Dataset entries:
>>>>

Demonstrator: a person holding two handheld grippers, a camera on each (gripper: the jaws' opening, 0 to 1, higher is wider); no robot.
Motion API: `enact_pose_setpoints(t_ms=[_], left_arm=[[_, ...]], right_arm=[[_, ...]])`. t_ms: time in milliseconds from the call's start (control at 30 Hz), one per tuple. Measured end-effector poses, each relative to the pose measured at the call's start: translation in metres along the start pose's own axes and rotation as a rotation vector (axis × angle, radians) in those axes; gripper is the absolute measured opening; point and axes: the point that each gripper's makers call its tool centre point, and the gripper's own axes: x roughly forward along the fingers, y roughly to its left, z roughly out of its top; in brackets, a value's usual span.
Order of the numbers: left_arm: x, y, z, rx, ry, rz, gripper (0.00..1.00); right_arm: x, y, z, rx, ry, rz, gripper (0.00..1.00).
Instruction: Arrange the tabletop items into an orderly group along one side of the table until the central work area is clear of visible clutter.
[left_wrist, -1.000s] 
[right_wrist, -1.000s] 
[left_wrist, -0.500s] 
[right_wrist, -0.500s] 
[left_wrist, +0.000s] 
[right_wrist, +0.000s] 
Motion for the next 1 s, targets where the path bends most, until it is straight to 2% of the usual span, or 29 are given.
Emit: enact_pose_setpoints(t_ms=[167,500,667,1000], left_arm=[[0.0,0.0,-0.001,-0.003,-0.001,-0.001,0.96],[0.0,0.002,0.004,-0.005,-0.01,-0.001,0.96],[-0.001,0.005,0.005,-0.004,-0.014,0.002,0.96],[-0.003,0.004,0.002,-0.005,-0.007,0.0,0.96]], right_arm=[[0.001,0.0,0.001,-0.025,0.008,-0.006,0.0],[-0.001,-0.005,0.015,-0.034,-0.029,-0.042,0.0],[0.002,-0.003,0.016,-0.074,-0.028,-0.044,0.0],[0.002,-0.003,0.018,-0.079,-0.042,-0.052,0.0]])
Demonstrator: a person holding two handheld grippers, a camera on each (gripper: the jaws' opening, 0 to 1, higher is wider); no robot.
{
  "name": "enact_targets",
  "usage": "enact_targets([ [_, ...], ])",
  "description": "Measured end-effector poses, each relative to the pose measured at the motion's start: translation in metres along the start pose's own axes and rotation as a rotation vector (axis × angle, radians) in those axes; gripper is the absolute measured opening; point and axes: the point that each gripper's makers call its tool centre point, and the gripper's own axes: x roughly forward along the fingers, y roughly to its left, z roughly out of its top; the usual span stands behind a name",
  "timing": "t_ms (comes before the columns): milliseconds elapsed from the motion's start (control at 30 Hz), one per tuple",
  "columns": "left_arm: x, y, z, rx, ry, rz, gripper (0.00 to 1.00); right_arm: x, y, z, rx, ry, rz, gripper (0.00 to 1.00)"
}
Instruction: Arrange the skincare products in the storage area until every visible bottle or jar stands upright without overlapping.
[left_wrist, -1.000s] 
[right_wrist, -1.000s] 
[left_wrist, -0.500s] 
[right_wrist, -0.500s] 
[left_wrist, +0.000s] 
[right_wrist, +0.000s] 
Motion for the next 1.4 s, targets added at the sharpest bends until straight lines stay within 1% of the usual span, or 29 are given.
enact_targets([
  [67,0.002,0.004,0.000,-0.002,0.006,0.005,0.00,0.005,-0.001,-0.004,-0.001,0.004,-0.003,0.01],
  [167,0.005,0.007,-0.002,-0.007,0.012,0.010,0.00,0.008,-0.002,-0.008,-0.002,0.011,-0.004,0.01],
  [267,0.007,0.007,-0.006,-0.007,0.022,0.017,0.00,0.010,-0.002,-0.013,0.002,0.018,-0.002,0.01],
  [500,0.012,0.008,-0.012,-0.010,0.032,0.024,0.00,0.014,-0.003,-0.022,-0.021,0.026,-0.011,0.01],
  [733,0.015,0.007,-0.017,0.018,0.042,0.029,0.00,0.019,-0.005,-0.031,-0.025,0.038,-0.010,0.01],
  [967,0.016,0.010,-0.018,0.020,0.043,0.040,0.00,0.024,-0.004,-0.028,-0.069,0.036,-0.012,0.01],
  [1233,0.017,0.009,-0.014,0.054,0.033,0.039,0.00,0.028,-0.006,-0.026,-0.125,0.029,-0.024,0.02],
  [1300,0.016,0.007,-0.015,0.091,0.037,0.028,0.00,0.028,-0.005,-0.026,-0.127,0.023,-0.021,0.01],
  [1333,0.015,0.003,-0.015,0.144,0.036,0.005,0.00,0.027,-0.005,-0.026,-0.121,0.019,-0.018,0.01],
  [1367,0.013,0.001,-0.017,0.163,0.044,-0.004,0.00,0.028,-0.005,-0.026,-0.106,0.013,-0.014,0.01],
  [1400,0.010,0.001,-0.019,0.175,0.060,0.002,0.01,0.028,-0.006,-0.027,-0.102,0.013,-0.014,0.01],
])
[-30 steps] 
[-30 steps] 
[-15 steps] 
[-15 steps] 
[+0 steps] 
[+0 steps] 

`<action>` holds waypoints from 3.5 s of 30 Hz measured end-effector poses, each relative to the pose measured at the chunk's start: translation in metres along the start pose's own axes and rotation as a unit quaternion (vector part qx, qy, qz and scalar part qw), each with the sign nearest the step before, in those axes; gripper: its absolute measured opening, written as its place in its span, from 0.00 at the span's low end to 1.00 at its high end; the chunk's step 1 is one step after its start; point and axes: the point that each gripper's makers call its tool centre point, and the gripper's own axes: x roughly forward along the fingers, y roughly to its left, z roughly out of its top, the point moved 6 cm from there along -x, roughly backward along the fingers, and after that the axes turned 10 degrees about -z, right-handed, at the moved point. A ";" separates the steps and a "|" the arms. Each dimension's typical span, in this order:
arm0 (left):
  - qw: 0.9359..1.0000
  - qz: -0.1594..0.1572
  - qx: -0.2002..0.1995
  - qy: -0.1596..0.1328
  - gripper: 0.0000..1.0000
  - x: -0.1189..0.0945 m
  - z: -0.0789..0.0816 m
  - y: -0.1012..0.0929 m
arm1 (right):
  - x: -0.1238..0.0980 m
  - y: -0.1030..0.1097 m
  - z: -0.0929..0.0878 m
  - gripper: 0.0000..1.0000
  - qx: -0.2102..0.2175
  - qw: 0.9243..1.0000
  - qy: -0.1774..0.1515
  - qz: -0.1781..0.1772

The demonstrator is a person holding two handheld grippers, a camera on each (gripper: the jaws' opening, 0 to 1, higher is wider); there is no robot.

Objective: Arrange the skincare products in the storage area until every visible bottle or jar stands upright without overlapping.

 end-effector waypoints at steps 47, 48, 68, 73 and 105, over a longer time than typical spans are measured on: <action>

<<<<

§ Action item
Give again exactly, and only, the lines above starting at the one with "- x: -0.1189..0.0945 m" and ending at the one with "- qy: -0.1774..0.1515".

§ Answer for the task
  - x: -0.1189..0.0945 m
  - z: -0.0789..0.0816 m
  - y: -0.1012..0.0929 m
arm1 (right):
  - x: -0.1238..0.0980 m
  - y: -0.1030..0.1097 m
  - z: -0.0929..0.0878 m
  - gripper: 0.0000..1.0000
  - qx: -0.2102..0.2175
  - qw: 0.9243..1.0000
  - qy: -0.1774..0.1515

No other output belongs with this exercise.